Although I don't really bag groceries that often, I still work in the industry, and the kids ( adults too ) they hire, are just plain lazy.
For the most part the kids, don't really know what should go together and for the most part I had always thought it was common sense ?..
And then, there are they adults which are just lazy. They couldn't find work else where and are stuck there not caring. And then all these large grocery companies are too cheap to give anyone decent hours... encouraging the non caring.
As for shoveling snow, or mowing the lawn.. I don't do much of either, but the worst is when the dandylions grow back 15 minutes after you mow the lawn, or when your shoveling the driveway in the midst of a snow storm so you don't have to shovel like 4 feet of snow the next day.. but which is worse shoveling the driveway 16 times, with only a few inches, or shoveling once for 8 hours to remove the full 4 feet.. hmm..
here in tokyo self-bagging is the standard. They have no baggers, and the cashier will only occassionally give you a hand.
They even have bagging tables a little past the registers.
I think you are all high. After being a "bagger" for my first job, I will gladly wait and direct the kiddies who now have my old job. How one can do a decent job with plastic bags has always been a mystery - give me those nice square-cornered paper bags any day.
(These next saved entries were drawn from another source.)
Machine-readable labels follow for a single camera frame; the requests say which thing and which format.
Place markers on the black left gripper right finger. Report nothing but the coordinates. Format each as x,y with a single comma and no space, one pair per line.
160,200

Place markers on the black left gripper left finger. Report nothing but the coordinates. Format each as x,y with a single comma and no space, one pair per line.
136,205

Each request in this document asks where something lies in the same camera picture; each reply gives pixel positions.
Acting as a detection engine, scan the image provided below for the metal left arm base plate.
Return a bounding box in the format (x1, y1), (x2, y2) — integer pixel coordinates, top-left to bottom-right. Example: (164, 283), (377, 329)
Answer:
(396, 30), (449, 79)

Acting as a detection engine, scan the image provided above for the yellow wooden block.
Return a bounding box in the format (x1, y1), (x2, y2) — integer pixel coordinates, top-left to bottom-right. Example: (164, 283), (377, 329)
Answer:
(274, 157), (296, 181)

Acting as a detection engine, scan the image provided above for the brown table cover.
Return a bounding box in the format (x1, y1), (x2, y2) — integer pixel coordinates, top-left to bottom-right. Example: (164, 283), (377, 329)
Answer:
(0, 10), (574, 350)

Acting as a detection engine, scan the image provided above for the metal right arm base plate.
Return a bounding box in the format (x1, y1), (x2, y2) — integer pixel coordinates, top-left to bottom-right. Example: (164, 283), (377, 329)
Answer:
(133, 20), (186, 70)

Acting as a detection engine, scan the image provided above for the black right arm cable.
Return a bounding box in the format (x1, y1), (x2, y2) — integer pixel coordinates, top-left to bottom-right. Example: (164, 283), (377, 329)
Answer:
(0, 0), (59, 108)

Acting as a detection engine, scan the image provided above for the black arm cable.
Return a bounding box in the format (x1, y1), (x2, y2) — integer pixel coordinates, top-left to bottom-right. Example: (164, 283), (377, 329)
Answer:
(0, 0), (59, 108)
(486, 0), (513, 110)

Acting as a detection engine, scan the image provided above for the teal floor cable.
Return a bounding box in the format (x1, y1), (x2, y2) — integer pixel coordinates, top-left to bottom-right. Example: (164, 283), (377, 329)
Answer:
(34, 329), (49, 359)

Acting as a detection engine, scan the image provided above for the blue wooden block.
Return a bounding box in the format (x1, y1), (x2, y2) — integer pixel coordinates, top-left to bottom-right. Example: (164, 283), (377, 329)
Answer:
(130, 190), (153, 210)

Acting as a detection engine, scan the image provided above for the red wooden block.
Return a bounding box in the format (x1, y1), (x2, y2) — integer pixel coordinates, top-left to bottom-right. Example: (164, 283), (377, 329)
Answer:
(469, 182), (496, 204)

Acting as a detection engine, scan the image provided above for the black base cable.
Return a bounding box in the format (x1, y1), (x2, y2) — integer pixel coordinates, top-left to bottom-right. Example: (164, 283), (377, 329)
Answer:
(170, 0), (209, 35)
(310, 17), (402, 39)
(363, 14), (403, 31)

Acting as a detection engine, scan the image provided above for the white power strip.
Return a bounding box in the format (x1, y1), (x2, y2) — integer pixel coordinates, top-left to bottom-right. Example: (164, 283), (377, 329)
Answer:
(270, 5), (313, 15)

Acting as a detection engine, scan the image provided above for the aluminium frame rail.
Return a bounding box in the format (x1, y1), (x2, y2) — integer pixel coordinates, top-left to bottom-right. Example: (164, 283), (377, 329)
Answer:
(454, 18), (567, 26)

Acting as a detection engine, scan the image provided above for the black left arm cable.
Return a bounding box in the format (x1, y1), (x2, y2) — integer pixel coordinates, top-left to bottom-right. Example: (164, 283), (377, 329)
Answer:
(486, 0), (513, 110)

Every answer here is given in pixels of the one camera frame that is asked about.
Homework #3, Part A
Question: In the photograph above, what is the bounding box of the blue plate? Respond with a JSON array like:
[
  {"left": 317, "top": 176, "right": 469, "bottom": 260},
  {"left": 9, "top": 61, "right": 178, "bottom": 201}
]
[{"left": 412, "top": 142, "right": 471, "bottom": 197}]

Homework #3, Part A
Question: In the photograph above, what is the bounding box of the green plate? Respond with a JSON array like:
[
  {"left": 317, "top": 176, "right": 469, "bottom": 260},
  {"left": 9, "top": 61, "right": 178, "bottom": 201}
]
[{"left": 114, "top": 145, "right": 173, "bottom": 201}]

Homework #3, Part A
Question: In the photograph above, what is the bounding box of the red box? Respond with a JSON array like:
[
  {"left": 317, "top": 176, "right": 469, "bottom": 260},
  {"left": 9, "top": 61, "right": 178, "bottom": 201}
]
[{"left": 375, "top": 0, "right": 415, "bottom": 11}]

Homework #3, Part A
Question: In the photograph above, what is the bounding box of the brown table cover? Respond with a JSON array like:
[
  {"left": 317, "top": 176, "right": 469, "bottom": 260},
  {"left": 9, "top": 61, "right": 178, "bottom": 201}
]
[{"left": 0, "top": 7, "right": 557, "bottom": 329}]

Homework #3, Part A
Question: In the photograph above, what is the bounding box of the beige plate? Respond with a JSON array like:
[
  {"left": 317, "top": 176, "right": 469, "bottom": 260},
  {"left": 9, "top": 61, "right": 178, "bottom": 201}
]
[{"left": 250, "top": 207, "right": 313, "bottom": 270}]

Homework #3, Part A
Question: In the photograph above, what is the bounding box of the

But shovelling snow - I would have to say it's a tie between stacking a couple cords of wood and shovelling as the worst outdoor jobs ever.
Splitting and stacking firewood is another great way to work, thanks for reminding me nod. When you've got a big stack of wood adn you know, I'm gonna be warm this winter with the beautiful sight and sound of a real fire. It's a satisfying feeling.
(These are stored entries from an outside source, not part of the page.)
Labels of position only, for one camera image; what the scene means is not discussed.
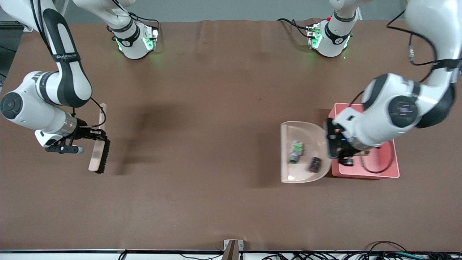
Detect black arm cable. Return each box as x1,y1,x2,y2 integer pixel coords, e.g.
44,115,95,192
31,0,107,129
349,10,439,174

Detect aluminium frame profile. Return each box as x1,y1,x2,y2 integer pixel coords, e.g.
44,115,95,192
0,21,24,32

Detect metal table edge bracket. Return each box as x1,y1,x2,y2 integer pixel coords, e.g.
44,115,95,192
223,240,244,260

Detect beige brush with black bristles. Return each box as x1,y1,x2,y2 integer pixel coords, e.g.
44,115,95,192
88,103,110,174

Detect black right base cable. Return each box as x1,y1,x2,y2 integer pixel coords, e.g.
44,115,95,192
128,11,161,38

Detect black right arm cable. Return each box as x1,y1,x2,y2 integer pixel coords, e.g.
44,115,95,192
31,0,107,129

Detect black table edge strip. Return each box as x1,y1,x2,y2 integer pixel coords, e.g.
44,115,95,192
0,249,462,254

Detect black looped cable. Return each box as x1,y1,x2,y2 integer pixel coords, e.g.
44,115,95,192
366,241,410,260

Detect pink plastic bin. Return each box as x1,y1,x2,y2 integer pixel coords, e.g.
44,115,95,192
328,103,400,179

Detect black base cable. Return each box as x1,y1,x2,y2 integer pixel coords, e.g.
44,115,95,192
277,18,313,37
128,11,161,38

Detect black left base cable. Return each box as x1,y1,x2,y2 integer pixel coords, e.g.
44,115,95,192
277,18,313,37

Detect beige plastic dustpan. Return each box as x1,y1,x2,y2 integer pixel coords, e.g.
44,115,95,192
280,121,332,183

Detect brown table mat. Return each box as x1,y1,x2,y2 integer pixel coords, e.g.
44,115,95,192
0,19,462,251

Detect white green push-button switch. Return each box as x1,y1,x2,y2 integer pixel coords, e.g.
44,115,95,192
289,141,304,164

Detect teal cable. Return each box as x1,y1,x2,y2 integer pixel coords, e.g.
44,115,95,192
392,252,428,259

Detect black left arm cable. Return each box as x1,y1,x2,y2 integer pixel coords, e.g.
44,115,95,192
349,10,439,174

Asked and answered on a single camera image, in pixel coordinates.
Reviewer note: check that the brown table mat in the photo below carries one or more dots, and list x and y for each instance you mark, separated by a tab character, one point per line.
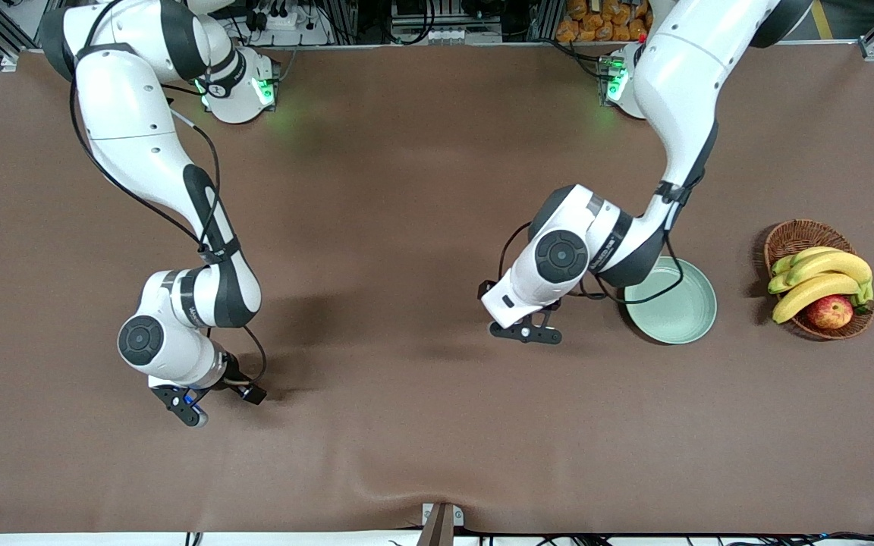
407	189

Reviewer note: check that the pile of orange buns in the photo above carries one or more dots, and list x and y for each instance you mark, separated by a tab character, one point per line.
596	19

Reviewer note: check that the brown wicker basket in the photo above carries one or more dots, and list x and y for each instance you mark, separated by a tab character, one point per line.
797	236

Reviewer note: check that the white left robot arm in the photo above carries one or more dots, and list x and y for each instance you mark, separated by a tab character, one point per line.
680	83

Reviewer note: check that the white power strip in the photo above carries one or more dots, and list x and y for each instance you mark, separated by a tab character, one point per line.
285	23

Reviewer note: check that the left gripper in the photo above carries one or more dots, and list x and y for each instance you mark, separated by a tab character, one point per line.
483	287

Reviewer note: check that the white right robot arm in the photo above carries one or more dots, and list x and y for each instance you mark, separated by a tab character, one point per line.
133	129

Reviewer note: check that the yellow banana bunch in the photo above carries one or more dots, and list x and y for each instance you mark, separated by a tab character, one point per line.
824	265

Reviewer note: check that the light green round plate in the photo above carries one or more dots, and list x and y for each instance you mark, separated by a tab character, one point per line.
680	318

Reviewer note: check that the red apple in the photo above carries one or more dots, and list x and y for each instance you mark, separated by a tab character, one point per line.
830	312

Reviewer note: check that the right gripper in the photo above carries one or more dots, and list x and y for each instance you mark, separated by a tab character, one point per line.
234	380

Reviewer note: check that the metal camera post bracket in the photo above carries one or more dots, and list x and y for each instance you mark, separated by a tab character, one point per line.
437	527

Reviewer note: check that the white terminal block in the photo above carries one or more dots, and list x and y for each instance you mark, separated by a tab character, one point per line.
452	35
Ha! I was so excited to be the only person to describe the absolute joy of splitting and stacking firewood - all the way to James' comment at the absolute end. Ah well.
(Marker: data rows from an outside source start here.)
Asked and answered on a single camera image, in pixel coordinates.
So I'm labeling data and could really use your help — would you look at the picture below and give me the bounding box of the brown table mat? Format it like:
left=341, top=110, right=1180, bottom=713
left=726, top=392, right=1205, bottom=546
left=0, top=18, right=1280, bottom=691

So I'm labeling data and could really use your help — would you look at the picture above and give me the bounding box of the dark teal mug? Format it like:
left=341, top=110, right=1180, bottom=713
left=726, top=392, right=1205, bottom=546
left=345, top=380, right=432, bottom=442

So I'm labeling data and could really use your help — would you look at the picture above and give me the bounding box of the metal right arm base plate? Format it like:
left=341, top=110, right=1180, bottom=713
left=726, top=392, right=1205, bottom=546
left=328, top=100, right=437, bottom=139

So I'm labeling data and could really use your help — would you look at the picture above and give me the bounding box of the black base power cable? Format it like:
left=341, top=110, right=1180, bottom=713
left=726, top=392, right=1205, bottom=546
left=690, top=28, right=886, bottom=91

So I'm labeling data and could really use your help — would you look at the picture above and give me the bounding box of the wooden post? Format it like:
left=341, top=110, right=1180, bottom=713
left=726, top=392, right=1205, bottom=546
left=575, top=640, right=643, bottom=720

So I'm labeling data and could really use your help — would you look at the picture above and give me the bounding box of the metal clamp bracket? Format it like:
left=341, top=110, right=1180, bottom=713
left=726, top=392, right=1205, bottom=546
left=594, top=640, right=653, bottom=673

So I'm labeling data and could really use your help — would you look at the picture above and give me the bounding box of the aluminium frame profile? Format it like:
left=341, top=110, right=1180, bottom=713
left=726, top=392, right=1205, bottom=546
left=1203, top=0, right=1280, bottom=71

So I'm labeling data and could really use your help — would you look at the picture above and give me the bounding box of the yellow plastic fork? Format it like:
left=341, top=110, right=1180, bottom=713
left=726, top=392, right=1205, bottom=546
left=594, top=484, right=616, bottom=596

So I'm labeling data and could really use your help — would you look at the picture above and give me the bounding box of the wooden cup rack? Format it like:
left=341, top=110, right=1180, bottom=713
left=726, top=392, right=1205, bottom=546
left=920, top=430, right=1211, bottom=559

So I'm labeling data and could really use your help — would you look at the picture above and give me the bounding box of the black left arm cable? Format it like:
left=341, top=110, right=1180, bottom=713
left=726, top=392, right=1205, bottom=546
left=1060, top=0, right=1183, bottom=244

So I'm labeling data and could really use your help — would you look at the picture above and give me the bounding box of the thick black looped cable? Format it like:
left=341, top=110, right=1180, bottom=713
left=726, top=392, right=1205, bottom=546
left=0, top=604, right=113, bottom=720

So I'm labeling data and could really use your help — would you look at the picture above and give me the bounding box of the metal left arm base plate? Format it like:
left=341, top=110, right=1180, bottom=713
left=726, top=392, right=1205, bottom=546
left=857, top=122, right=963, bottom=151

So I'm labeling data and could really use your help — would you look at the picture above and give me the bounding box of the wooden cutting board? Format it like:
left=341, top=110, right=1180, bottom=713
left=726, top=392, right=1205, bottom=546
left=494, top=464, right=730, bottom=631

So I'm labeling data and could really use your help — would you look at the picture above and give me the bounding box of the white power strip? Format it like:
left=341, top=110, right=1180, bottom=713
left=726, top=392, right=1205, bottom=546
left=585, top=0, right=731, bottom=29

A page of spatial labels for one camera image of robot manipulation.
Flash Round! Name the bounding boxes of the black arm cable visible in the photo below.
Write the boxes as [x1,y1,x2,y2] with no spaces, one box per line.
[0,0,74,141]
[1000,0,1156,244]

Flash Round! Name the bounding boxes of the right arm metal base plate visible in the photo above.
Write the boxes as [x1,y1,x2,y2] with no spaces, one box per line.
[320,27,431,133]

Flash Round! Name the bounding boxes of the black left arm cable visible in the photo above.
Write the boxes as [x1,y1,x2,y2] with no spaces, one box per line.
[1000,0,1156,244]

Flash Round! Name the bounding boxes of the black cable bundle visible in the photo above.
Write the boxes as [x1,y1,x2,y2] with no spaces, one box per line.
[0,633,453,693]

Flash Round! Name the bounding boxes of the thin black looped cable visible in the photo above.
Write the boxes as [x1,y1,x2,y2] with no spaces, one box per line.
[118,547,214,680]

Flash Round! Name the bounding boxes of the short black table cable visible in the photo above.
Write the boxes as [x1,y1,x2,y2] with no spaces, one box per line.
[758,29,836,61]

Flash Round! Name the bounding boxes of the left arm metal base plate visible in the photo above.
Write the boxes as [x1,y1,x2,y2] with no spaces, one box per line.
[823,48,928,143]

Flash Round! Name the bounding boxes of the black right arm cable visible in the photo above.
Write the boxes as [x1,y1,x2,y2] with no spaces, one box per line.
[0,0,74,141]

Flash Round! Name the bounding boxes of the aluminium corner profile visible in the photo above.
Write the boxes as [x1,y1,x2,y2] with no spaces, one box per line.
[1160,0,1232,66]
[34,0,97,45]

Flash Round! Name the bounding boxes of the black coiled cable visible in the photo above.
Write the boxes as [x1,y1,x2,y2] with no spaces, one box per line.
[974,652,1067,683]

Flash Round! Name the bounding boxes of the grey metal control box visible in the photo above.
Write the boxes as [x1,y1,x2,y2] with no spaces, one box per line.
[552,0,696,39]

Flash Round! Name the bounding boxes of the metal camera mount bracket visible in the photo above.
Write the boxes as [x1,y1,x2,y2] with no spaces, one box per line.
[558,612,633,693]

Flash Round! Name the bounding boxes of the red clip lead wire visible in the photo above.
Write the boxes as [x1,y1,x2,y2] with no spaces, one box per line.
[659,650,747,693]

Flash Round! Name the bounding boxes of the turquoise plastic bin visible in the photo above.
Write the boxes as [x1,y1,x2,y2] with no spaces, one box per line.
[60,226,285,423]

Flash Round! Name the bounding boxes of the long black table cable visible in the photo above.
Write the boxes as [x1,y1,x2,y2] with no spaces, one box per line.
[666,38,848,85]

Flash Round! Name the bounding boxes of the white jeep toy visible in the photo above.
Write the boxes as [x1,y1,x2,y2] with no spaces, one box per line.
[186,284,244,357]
In no way diminishes the truth: splitting wood alleviates bad karma! Like Manjushri's sword the freshly sharpened axe-head, wedge and hammer, plough through trees, felled, for good purpose. Ahh...
While snow removal/displacement was a natural state of being for me (growing up on the Canadian prairies), I can easily overcome the satisfaction of throwing snow (which is pretty profound, though Yanks are unlikely to never understand,) for the satisfying sensation of holding the bound pubication in one's hands.
Come what might, come what may, there is nothing as fulfilling as holding a book/journal/magazine in your hands and saying (whatever your level of contribution) "I *made* this."
Sometimes, a blog approaches the sensation, but it always falls short. I sometimes miss my blog, but never as much as I miss the smell of freshly delivered journals or monographs ready for distribution.